▶ [Action item]: Could the listing below be reproduced exactly, minus its pictures?

Start of Block

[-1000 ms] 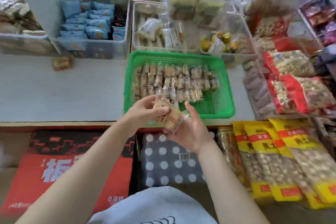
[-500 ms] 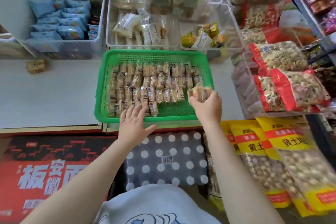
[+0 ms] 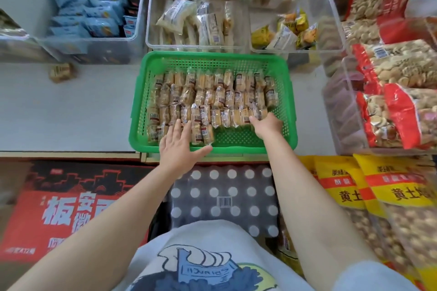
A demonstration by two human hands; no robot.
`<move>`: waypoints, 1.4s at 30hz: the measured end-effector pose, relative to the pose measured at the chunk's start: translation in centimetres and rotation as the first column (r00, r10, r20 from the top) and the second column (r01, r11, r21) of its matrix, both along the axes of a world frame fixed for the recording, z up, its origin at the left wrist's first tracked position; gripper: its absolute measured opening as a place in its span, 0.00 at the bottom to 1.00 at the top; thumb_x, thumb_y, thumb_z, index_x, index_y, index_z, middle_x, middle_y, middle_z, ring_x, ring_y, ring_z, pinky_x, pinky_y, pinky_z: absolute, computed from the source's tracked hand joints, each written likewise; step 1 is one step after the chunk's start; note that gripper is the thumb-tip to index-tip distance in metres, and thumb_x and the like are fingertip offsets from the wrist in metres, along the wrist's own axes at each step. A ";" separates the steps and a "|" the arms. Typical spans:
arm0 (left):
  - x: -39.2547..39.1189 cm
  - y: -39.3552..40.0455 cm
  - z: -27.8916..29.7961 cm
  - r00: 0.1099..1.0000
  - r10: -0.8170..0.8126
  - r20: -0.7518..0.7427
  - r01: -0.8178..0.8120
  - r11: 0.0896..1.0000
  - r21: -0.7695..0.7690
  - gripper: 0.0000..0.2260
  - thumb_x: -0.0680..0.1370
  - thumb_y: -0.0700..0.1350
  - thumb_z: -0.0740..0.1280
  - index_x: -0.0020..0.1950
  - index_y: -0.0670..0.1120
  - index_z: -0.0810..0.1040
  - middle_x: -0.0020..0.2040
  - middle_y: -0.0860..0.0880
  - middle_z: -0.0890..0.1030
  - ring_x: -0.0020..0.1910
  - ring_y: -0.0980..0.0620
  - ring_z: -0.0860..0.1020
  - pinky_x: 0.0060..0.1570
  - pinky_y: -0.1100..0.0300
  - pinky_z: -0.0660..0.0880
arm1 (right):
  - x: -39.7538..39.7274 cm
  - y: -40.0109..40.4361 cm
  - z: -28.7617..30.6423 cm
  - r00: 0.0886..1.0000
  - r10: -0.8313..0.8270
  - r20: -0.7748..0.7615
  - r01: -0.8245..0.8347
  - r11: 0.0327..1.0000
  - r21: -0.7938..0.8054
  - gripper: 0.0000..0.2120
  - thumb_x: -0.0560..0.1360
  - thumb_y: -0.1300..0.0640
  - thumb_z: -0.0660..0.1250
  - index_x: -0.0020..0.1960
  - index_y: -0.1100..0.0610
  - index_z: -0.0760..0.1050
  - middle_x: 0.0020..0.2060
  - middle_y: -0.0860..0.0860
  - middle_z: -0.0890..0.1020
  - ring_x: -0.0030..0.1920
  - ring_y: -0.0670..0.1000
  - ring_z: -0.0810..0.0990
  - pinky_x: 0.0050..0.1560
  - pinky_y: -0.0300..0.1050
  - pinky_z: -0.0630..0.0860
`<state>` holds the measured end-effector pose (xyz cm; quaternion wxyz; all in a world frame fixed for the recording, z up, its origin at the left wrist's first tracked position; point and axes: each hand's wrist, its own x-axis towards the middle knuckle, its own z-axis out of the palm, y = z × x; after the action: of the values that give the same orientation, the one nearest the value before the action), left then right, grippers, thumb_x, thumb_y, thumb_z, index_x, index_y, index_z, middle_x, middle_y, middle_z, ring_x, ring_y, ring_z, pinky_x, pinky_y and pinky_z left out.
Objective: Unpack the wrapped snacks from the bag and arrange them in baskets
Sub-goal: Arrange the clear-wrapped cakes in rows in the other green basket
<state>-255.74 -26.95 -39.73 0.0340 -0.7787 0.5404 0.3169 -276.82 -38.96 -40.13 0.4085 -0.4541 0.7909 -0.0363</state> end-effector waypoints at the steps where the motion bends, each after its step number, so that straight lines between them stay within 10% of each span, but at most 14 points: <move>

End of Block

▶ [Reply to the exercise]:
[-1000 ms] 
[-500 ms] 
[+0 ms] 
A demonstration by two human hands; no robot.
`<move>`: waypoints, 1.4s at 30hz: the measured end-effector pose, relative to the pose measured at the chunk's start: translation in centimetres and rotation as the first column (r00, r10, r20 from the top) and the second column (r01, r11, r21) of its matrix, both along the axes of a world frame fixed for the recording, z up, its origin at the left wrist's first tracked position; gripper: its absolute measured opening as a place in its span, 0.00 at the bottom to 1.00 at the top; thumb_x, thumb_y, thumb_z, index_x, index_y, index_z, middle_x, middle_y, middle_z, ring_x, ring_y, ring_z, pinky_x, pinky_y, pinky_z: absolute, computed from the source's tracked hand joints, each written likewise; step 1 is one step after the chunk's start; note that gripper is the thumb-tip to index-tip distance in metres, and thumb_x and the like are fingertip offsets from the wrist in metres, along the wrist's own axes at each step. A ";" separates the steps and a "|" the arms. Typical spans:
arm0 (left):
  - x: -39.2547..39.1189 cm
  - y: -39.3552..40.0455 cm
  - z: -27.8916..29.7961 cm
  - r00: 0.1099..1.0000
  - r10: -0.8170..0.8126
  - r20: -0.7518..0.7427
  - r01: -0.8178..0.8120
  - r11: 0.0896..1.0000
  - r21: -0.7695..0.7690
  - gripper: 0.0000..0.2260
  - thumb_x: -0.0680..0.1370
  - thumb_y: -0.0700..0.1350
  - thumb_z: -0.0740..0.1280
  - index_x: -0.0020..0.1950
  - index_y: -0.0670..0.1120
  - index_z: -0.0810..0.1040
  - middle_x: -0.0020..0.2040
  - middle_y: -0.0860..0.0880
  - middle_z: -0.0890..0.1030
  - ring_x: -0.0020..0.1910
  - ring_y: -0.0980..0.0620
  - ring_z: -0.0860..0.1020
  - pinky_x: 0.0060..0.1570
  - pinky_y: -0.1100..0.0300
  - pinky_z: -0.0660..0.0880
arm1 (right):
  - x: -39.7538..39.7274 cm
  - y: -40.0109..40.4361 cm
  - z: -28.7617..30.6423 cm
  - r00: 0.0886..1.0000
  - r10: -0.8313..0.8270
  - r20: -0.7748..0.7615
  - r01: -0.8245..0.8347
  - r11: 0.0327..1.0000
  - r21: -0.7938..0.8054
  - gripper: 0.0000..0.2120
  - thumb_x: -0.0560..0.1360
  - thumb_y: -0.1300..0.0640
  - thumb_z: -0.0660..0.1250
  - index_x: -0.0020..0.1960
  - index_y: -0.1100..0.0610
  - index_z: -0.0760..0.1050
  - middle_x: 0.0020..0.2060
  - middle_y: -0.0860..0.0860
  - middle_z: -0.0890..0.1020
  - ring_x: -0.0030..0.1920
  - ring_y: -0.0670..0.1000
  - ring_z: -0.0810..0.0990
  - pinky_x: 0.0050..0.1560
  - pinky_y: -0.0300..0.1050
  - pinky_z: -0.0630..0.0860
`<state>` holds the measured end-effector pose (xyz cm; quaternion wxyz; all in a world frame fixed for the recording, z up, its origin at the left wrist's first tracked position; point and axes: each hand's wrist, its own x-axis towards the middle knuckle, its own z-axis out of the palm, y = z × x; after the action: of the values that give the same orientation, the one nearest the value before the action), left then right, grippers, thumb_x, thumb_y, thumb_z, index_x, index_y, index_z, middle_x, middle_y, middle_z, ring_x, ring_y, ring_z, pinky_x, pinky_y and pinky_z left out.
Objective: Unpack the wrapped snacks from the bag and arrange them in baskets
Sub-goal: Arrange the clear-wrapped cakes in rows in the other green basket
<state>-255.74 -26.95 -39.73 0.0340 -0.7787 0.5404 0.3169 -276.82 -38.96 -40.13 0.4085 -0.4541 0.7909 -0.0363</state> end-effector waypoints at the steps where the motion bends, each after its step number, so that straight lines between them stay within 10% of each span, but at most 14 points: <move>

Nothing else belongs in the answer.